PM Trudeau speaks with staff on the campaign bus in Mississauga. September 11, 2021. (Courtesy of Adam Scotti/Liberal Party of Canada)

“Some have talked about division,” Justin Trudeau told a little victory party in Montreal on Sept. 20, election night. “But that’s not what I see. That’s not what I’ve seen these past weeks across the country.”

The Liberal leader had just won his third consecutive federal election, a feat that, in his lifetime, only Pierre Trudeau, Jean Chrétien and Stephen Harper had matched. And now he was marvelling at the unity of Canadian purpose and spirit.

Except, you know, it’s a funny thing. Barely three weeks earlier Trudeau had stood before reporters in Bolton, Ont., discussing a planned campaign rally that had been cancelled because of security concerns over anti-vaccination protests outside. And in Bolton, he’d seen division. “I’ve never seen this intensity of anger on the campaign trail,” he’d said then. “We need to hear the fears and the disagreements and the concerns that Canadians have—by listening to each other.”

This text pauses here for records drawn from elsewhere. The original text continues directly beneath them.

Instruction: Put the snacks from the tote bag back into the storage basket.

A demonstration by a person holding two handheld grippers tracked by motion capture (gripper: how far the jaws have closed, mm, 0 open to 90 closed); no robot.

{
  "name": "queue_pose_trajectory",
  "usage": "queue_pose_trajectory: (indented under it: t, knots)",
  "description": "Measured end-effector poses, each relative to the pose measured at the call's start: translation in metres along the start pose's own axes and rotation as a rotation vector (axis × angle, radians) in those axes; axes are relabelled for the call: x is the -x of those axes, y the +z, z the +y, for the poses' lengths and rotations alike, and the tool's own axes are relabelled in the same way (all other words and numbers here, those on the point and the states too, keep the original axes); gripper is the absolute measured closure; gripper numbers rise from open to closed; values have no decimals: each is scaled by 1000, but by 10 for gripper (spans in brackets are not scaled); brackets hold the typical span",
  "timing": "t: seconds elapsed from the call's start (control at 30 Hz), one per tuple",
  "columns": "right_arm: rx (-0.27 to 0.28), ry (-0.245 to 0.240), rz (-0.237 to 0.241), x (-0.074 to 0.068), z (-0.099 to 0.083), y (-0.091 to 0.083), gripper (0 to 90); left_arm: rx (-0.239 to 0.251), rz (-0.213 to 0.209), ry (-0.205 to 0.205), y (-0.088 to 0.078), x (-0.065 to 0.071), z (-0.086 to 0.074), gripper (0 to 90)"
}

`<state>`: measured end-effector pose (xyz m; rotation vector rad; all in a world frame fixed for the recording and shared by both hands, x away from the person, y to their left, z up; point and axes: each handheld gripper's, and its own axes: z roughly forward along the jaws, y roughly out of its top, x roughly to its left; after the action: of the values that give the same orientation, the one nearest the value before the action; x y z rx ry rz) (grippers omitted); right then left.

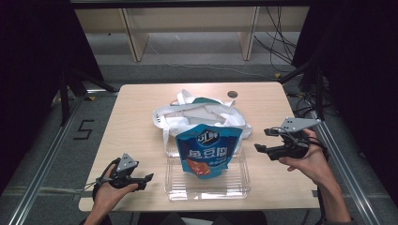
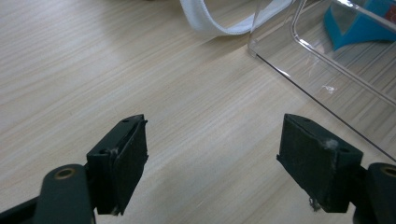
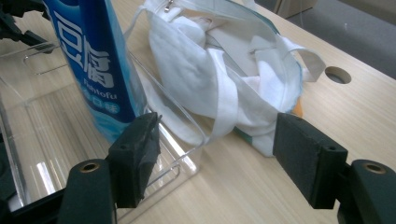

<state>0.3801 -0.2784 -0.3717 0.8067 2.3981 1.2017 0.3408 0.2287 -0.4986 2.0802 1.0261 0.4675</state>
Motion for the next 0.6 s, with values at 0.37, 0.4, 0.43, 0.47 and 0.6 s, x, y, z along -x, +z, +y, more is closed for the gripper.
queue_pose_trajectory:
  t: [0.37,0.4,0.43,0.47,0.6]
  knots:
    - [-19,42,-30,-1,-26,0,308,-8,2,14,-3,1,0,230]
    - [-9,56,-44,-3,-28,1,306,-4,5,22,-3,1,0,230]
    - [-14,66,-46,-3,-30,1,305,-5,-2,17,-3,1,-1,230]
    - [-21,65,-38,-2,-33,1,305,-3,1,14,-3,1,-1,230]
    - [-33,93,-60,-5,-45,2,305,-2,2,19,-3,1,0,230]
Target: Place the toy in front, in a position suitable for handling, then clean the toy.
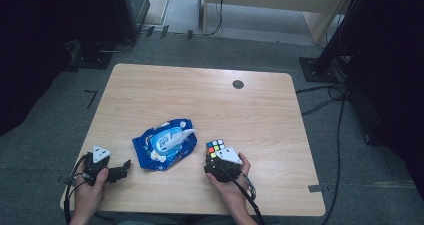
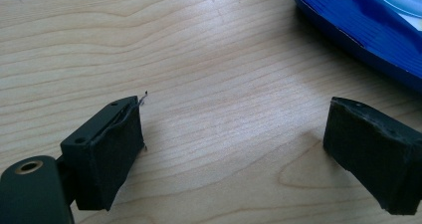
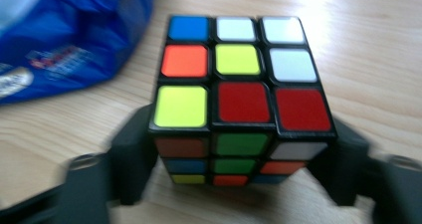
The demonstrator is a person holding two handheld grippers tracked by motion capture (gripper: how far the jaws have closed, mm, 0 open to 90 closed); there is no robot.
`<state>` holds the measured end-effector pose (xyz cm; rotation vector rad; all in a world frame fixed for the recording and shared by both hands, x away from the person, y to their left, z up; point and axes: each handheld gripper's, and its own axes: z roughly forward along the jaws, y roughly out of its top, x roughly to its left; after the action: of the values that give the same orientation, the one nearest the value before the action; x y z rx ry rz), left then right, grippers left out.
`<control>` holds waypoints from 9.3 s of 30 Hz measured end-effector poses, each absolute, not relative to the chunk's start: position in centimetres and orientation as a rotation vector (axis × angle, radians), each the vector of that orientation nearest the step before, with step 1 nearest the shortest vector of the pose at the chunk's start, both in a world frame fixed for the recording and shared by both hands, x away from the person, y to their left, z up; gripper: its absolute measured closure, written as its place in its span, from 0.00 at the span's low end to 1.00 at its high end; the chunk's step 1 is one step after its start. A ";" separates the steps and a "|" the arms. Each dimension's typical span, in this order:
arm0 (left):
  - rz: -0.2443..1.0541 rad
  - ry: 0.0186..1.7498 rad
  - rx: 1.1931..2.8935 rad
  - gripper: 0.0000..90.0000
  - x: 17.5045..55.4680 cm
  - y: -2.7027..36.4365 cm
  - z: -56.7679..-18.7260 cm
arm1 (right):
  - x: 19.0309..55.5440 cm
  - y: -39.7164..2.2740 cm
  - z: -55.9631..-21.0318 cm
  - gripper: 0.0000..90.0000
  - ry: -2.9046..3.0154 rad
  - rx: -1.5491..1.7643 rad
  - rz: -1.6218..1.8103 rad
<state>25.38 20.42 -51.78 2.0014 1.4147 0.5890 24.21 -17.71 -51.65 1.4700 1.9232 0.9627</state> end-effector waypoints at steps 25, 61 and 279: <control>0.594 1.443 1.997 0.10 25.1 20.5 -51.6 | 24.1 -19.3 -46.5 0.23 1.992 1.293 1.177; 0.490 1.192 1.967 0.28 26.9 14.0 -50.2 | 28.4 -12.8 -45.7 0.41 2.095 1.198 1.277; 0.305 0.556 2.191 0.27 29.4 -4.6 -51.3 | 25.0 -30.6 -48.1 0.58 1.882 1.436 1.232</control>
<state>29.38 -4.63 -51.32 2.1908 0.5562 0.3047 25.03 -30.61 -48.12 1.4361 1.8817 1.2325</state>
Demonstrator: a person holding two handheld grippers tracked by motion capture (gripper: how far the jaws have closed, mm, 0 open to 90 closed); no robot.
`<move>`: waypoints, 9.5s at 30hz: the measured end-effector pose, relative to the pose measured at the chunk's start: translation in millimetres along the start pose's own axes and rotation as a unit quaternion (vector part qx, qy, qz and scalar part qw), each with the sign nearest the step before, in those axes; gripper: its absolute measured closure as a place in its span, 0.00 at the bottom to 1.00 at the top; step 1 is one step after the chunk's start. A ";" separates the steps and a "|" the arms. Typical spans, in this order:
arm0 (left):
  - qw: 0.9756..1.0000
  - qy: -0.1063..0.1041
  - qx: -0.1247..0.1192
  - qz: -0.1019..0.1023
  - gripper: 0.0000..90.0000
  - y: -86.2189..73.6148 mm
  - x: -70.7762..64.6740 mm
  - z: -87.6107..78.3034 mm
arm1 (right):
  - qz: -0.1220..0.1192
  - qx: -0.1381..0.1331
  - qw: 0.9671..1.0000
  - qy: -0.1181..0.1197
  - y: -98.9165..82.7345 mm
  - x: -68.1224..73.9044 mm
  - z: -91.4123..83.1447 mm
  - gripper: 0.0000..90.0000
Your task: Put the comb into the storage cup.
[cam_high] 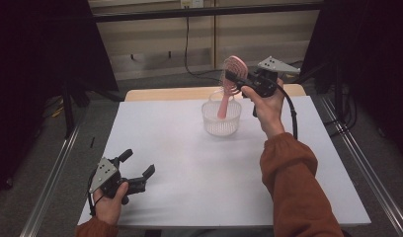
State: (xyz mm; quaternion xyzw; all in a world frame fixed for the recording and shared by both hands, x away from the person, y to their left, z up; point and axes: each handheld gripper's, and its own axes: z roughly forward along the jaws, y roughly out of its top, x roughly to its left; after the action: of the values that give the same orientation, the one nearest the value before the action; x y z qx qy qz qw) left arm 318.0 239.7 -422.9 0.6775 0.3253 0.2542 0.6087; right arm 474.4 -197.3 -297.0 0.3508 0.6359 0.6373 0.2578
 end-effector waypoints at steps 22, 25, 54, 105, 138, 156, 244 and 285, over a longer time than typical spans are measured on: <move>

This was great advice in August, forgotten by September. As an isolated case, Trudeau’s little rhetorical reversal—unprecedented division that must be heeded, followed by none at all that he could see—was trivial. Who doesn’t speak in approximations?

But of course there were other examples of Trudeau, and other pols from all parties, ignoring the complexity of the real world for the bracing simplicity of campaign rhetoric.

Canadian Prime Minister Justin Trudeau gives a thumbs up as he arrives to deliver his victory speech after snap parliamentary elections at the Fairmount Queen Elizabeth Hotel in Montreal, Quebec, early on September 21, 2021. (Andrej Ivanov/AFP/Getty Images)
Prime Minister Justin Trudeau gives a thumbs up as he arrives to deliver his victory speech in Montreal early on Sept. 21, 2021. (Andrej Ivanov/AFP/Getty Images)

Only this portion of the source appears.